2021-08-11	NaN	93.0	77.0	0.23	NaN	NaN
2021-08-12	NaN	94.0	77.0	0.00	0.0	0.0
2021-08-13	NaN	95.0	77.0	0.03	0.0	0.0
2021-08-14	NaN	85.0	74.0	0.05	0.0	0.0
2021-08-15	NaN	83.0	75.0	0.01	0.0	0.0

7108 rows × 6 columns

You will probably have the need to parse certain a specific data formats many times, then it is a good idea to create a function.

def read_ncei_obs(filename):
    # old name : new name
    mapping = {'TAVG (Degrees Fahrenheit)': 'temperature_avg_f',
               'TMAX (Degrees Fahrenheit)': 'temperature_max_f',
               'TMIN (Degrees Fahrenheit)': 'temperature_min_f',
               'PRCP (Inches)': 'prec_in'}
    
    sel_cols = mapping.values() # No need to repeat ['temperature_avg_f',...]
    df = (
        pd.read_csv(filename, skiprows=1, parse_dates=True, index_col=0)
           .rename(columns=mapping)
    )[sel_cols]
    return df

df = read_ncei_obs("data/naples_fl.csv")
df.head()

	temperature_avg_f	temperature_max_f	temperature_min_f	prec_in
Date
2002-03-01	67.0	78.0	56.0	0.00
2002-03-02	76.0	83.0	69.0	0.00
2002-03-03	78.0	84.0	71.0	0.00
2002-03-04	64.0	76.0	51.0	0.08
2002-03-05	58.0	70.0	45.0	0.00

df.tail()

	temperature_avg_f	temperature_max_f	temperature_min_f	prec_in
Date
2021-08-11	NaN	93.0	77.0	0.23
2021-08-12	NaN	94.0	77.0	0.00
2021-08-13	NaN	95.0	77.0	0.03
2021-08-14	NaN	85.0	74.0	0.05
2021-08-15	NaN	83.0	75.0	0.01

df.shape

(7108, 4)

Convert temperature to Celsius and precipitation to mm.

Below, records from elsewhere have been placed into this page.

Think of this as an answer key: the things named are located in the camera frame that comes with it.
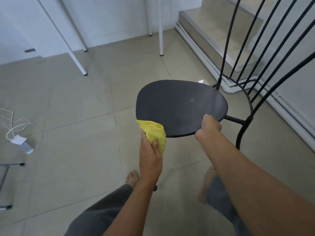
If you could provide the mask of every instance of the chair seat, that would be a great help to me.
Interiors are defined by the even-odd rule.
[[[227,101],[215,88],[183,80],[159,80],[144,86],[137,97],[136,118],[163,125],[167,138],[195,134],[205,114],[222,121]]]

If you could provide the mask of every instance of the yellow cloth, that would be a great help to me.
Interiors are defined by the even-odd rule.
[[[139,127],[146,133],[147,139],[151,145],[154,139],[158,139],[158,149],[163,155],[166,138],[164,127],[161,124],[152,121],[136,120],[136,122],[139,123]]]

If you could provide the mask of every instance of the pant leg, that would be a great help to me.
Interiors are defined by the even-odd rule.
[[[215,176],[206,191],[207,203],[219,211],[232,224],[236,236],[250,236],[244,222],[238,215],[219,176]]]
[[[72,221],[65,236],[102,236],[132,191],[130,185],[124,184],[96,202]]]

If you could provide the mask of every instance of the foot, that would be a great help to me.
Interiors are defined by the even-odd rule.
[[[138,183],[139,176],[136,170],[131,171],[127,178],[126,184],[131,185],[132,188],[135,188],[136,184]]]
[[[212,183],[213,178],[218,175],[217,171],[215,170],[215,168],[213,166],[211,166],[207,173],[206,176],[204,178],[204,182],[203,182],[203,186],[201,187],[199,193],[198,193],[198,199],[201,203],[206,204],[206,191],[208,189],[208,187],[210,186],[210,184]]]

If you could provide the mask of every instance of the chair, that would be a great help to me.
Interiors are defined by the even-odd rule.
[[[297,71],[299,71],[302,67],[304,67],[306,64],[308,64],[310,61],[312,61],[315,58],[315,52],[313,52],[311,55],[309,55],[307,58],[305,58],[301,63],[299,63],[297,66],[292,68],[286,75],[284,75],[279,81],[277,81],[270,89],[266,89],[266,85],[270,82],[272,77],[277,73],[277,71],[280,69],[280,67],[283,65],[283,63],[286,61],[286,59],[290,56],[290,54],[294,51],[294,49],[298,46],[298,44],[303,40],[303,38],[308,34],[308,32],[313,28],[315,25],[315,20],[305,29],[305,31],[301,34],[301,36],[297,39],[297,41],[293,44],[293,46],[290,48],[290,50],[286,53],[284,58],[280,61],[280,63],[277,65],[277,67],[274,69],[274,71],[271,73],[271,75],[266,79],[264,83],[262,83],[261,88],[258,89],[257,93],[254,95],[254,97],[250,97],[249,94],[253,91],[254,87],[259,83],[262,75],[265,73],[267,68],[270,66],[271,62],[274,60],[276,55],[279,53],[283,45],[286,43],[287,39],[290,37],[290,35],[293,33],[293,31],[296,29],[296,27],[299,25],[301,20],[304,18],[304,16],[309,12],[311,7],[314,5],[315,0],[312,0],[309,5],[306,7],[306,9],[303,11],[301,16],[297,19],[297,21],[294,23],[290,31],[287,33],[283,41],[280,43],[279,47],[276,49],[273,56],[270,58],[266,66],[263,68],[262,72],[256,78],[253,80],[251,78],[252,74],[254,73],[255,69],[257,68],[259,62],[261,61],[262,57],[267,51],[267,48],[269,47],[270,43],[274,39],[276,33],[278,32],[279,28],[281,27],[282,23],[286,19],[287,15],[295,5],[297,0],[293,0],[289,8],[287,9],[286,13],[282,17],[281,21],[279,22],[278,26],[276,27],[273,35],[270,38],[270,41],[266,44],[265,49],[262,51],[262,54],[258,58],[257,63],[255,64],[251,74],[246,79],[245,82],[239,83],[239,80],[241,78],[241,75],[243,74],[246,65],[248,64],[251,56],[254,53],[255,48],[258,45],[258,42],[260,38],[262,37],[264,30],[266,29],[268,23],[270,22],[270,19],[276,9],[278,8],[281,0],[278,0],[276,4],[274,5],[273,10],[270,13],[270,16],[266,20],[262,31],[260,32],[256,43],[253,46],[253,49],[251,50],[251,53],[244,65],[244,68],[239,75],[237,80],[232,79],[232,74],[235,69],[235,66],[242,54],[242,51],[245,47],[246,41],[249,38],[251,29],[254,25],[254,22],[256,21],[256,18],[259,15],[259,12],[265,2],[265,0],[262,0],[262,3],[260,7],[257,10],[257,13],[255,15],[255,18],[248,30],[248,33],[246,35],[246,38],[244,40],[244,43],[242,45],[241,51],[239,52],[238,58],[235,62],[234,69],[232,70],[230,76],[227,76],[223,73],[225,60],[226,60],[226,53],[227,48],[229,44],[229,39],[234,23],[234,19],[238,10],[238,6],[241,2],[241,0],[238,0],[234,9],[234,13],[232,16],[232,20],[230,23],[229,32],[227,35],[226,40],[226,46],[223,56],[223,62],[220,72],[220,77],[218,79],[218,83],[214,86],[208,86],[202,83],[196,83],[196,82],[190,82],[190,81],[182,81],[182,80],[160,80],[156,82],[152,82],[146,86],[144,86],[137,97],[137,103],[136,103],[136,118],[139,120],[149,120],[154,121],[157,123],[160,123],[164,126],[166,137],[168,138],[177,138],[177,137],[183,137],[194,134],[197,130],[201,128],[201,122],[203,119],[203,116],[205,114],[212,115],[217,121],[221,121],[223,119],[227,119],[236,123],[239,123],[242,125],[241,130],[238,133],[237,140],[236,140],[236,147],[240,149],[240,144],[242,140],[242,136],[245,133],[246,129],[249,127],[250,123],[252,122],[254,115],[258,111],[258,109],[261,107],[261,105],[266,101],[266,99],[282,84],[284,83],[289,77],[291,77],[293,74],[295,74]],[[230,81],[234,82],[235,85],[240,87],[240,89],[244,92],[248,99],[249,108],[250,108],[250,115],[247,117],[247,119],[238,119],[232,116],[228,116],[227,110],[228,110],[228,103],[223,97],[223,95],[219,92],[220,85],[222,82],[222,78],[227,78]],[[248,91],[246,91],[246,85],[249,82],[254,82],[252,87]],[[253,107],[254,100],[257,99],[258,95],[265,91],[266,93],[263,95],[262,99],[257,103],[255,107]]]

df_final = df.assign(temperature_max_c=(df['temperature_max_f'] - 32)/1.8,
                 prec_mm=df['prec_in'] * 25.4)

df_final.head()

	temperature_avg_f	temperature_max_f	temperature_min_f	prec_in	temperature_max_c	prec_mm
Date
2002-03-01	67.0	78.0	56.0	0.00	25.555556	0.000
2002-03-02	76.0	83.0	69.0	0.00	28.333333	0.000
2002-03-03	78.0	84.0	71.0	0.00	28.888889	0.000
2002-03-04	64.0	76.0	51.0	0.08	24.444444	2.032
2002-03-05	58.0	70.0	45.0	0.00	21.111111	0.000

df_final.loc['2021'].plot();

_images/4e4d79f8e5b85b548fe3aa380efc04c2123cfc767900d39d3cd1c0afb22f0258.png

Creating a dfs0 file from a dataframe is pretty straightforward.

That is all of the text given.